WHAT YOU WILL DO: Needed from the data below: every line from the one with "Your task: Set" up to and including the one with "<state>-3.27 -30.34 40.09", repeated exactly and with nothing else.

-------- RAW DATA

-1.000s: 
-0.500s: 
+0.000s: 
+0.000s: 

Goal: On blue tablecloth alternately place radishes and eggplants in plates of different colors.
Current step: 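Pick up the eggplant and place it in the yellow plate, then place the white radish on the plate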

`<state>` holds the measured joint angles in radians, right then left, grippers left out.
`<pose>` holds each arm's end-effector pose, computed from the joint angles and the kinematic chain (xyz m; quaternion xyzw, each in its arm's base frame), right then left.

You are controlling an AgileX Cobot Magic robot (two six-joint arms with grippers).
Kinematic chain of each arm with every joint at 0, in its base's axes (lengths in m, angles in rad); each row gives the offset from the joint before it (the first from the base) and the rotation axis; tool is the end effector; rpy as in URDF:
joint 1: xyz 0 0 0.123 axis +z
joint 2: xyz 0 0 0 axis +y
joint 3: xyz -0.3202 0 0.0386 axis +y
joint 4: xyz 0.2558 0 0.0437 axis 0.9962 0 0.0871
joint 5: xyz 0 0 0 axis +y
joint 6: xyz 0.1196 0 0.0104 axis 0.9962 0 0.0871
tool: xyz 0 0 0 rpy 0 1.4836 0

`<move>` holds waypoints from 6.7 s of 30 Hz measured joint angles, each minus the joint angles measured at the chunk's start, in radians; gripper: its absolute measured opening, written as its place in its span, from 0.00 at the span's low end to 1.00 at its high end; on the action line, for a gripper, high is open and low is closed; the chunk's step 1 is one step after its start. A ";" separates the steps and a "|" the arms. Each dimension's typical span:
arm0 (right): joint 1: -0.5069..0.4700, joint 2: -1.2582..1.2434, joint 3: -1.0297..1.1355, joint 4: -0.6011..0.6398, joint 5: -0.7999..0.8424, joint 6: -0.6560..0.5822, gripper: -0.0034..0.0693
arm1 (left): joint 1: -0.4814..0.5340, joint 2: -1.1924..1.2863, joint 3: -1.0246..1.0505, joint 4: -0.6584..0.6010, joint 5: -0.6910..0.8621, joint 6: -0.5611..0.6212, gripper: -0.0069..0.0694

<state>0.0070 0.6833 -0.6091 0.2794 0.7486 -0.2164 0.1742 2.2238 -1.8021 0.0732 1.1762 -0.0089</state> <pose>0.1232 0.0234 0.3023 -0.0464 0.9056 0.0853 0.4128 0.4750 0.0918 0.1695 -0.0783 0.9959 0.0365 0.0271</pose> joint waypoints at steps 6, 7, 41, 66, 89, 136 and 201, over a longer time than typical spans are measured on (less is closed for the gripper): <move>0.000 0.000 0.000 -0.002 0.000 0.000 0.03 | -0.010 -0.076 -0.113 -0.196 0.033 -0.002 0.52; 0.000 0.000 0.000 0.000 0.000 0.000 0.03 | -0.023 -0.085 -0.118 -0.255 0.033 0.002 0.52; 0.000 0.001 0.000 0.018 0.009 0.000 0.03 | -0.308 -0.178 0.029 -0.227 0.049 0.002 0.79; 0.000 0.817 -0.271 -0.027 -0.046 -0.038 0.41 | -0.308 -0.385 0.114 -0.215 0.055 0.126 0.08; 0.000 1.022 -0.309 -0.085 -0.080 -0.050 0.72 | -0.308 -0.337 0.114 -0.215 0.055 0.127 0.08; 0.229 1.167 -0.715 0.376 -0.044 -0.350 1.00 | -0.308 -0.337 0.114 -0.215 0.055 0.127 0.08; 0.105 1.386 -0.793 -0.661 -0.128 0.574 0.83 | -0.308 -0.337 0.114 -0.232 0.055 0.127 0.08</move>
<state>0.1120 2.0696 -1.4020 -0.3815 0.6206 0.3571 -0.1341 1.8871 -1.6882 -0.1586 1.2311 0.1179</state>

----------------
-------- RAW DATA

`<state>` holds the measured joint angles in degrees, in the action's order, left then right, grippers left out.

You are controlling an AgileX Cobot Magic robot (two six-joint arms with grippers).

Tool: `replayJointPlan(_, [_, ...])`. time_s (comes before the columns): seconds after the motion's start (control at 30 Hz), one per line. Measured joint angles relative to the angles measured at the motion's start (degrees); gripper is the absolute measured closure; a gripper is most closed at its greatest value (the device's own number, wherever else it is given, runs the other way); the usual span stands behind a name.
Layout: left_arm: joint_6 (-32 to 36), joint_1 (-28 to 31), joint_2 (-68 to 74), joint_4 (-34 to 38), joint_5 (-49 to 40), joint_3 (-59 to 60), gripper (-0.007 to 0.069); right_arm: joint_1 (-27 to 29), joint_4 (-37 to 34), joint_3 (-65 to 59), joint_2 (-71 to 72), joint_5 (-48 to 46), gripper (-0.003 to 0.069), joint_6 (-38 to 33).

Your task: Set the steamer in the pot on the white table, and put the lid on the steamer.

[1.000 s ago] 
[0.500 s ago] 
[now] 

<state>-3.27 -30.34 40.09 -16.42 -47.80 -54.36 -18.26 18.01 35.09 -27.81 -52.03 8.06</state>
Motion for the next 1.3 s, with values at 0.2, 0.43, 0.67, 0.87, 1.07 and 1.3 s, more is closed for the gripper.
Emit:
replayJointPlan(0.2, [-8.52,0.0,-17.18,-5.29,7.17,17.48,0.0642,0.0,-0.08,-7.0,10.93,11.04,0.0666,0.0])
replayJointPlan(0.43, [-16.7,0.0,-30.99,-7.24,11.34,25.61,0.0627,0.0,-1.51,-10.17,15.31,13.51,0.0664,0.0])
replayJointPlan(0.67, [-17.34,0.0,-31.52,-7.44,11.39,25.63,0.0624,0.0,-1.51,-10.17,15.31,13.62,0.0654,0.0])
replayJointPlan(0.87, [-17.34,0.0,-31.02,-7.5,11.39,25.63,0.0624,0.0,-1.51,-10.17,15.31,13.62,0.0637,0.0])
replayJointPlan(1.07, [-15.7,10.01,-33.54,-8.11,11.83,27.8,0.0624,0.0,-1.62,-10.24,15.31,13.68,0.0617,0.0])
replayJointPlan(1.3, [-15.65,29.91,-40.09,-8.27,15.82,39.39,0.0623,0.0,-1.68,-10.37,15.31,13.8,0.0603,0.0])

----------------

FINISHED TASK:
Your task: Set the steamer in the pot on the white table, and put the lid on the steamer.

[1.000 s ago] 
[0.500 s ago] 
[now] 

<state>-3.27 -30.34 40.09 -16.42 -47.80 -54.36 -18.26 18.01 35.09 -27.81 -52.03 8.06</state>

With the output given, the exercise is complete.